///////////////////////
Каков был основной стимул тех выставок, (лет 15 тому назад), легче сказать сейчас, чем тогда. Тогда многое казалось важным, но из всех стимулов выжил один — попытка устроить трехмерную композицию из полусотни картин — в сложном по форме и освещению пространстве. Такая пространственная ВЕЩЬ гораздо точней, интересней и адекватней отвечает на вопросы художника к самому себе, чем все слова и объяснения задним числом.

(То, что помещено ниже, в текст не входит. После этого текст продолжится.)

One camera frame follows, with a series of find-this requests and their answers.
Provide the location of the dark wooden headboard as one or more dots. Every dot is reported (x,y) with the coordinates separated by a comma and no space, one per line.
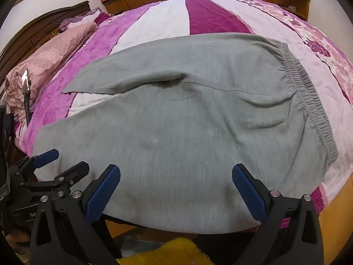
(33,30)

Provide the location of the lilac ruffled pillow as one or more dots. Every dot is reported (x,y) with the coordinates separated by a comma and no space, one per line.
(80,19)

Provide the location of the person's left hand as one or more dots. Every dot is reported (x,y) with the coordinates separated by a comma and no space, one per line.
(17,241)

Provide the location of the yellow fuzzy cloth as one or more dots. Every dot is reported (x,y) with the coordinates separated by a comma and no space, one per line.
(171,251)

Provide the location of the grey pants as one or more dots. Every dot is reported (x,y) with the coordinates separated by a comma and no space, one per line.
(179,143)

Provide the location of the pink crumpled quilt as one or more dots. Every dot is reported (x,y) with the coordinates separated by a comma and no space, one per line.
(49,58)

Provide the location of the bed with white sheet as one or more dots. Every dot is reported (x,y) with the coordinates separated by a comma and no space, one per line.
(198,16)

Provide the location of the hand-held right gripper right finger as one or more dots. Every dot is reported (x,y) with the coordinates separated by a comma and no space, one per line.
(248,194)

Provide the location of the magenta plush blanket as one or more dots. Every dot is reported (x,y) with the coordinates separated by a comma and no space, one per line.
(336,207)

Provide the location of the black phone stand pole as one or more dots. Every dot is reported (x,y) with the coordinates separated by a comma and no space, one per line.
(27,110)

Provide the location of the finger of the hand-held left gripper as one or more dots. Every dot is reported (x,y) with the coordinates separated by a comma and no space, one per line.
(73,172)
(47,156)

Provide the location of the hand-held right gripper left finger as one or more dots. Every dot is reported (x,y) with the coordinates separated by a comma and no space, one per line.
(103,194)

Когда какая-то вещь, человек или увлечение начинают надоедать или достигают своего предела… начинаешь говорить всерьез, а это признак «обрубания концов». Потому что самому себе говорить не нужно — всё известно, а говорить другим, это именно «обрубание». Язык тем и слаб, что он определяет вещи и события точней, чем они есть, и оттого омертвляет… или фиксирует омертвление. Обрубает ассоциации. Точнее, оставляет только те, что идут через понятия, слова, а всю систему зрительных ассоциаций — отрезает. А мы вышли из пещер, и там, не зная еще толком языка, почти всё знали про зрительные образы, об этом свидетельствуют наскальные рисунки. Так что для нас все началось не со слова, а со зрительного образа. А если еще дальше смотреть — с осязания.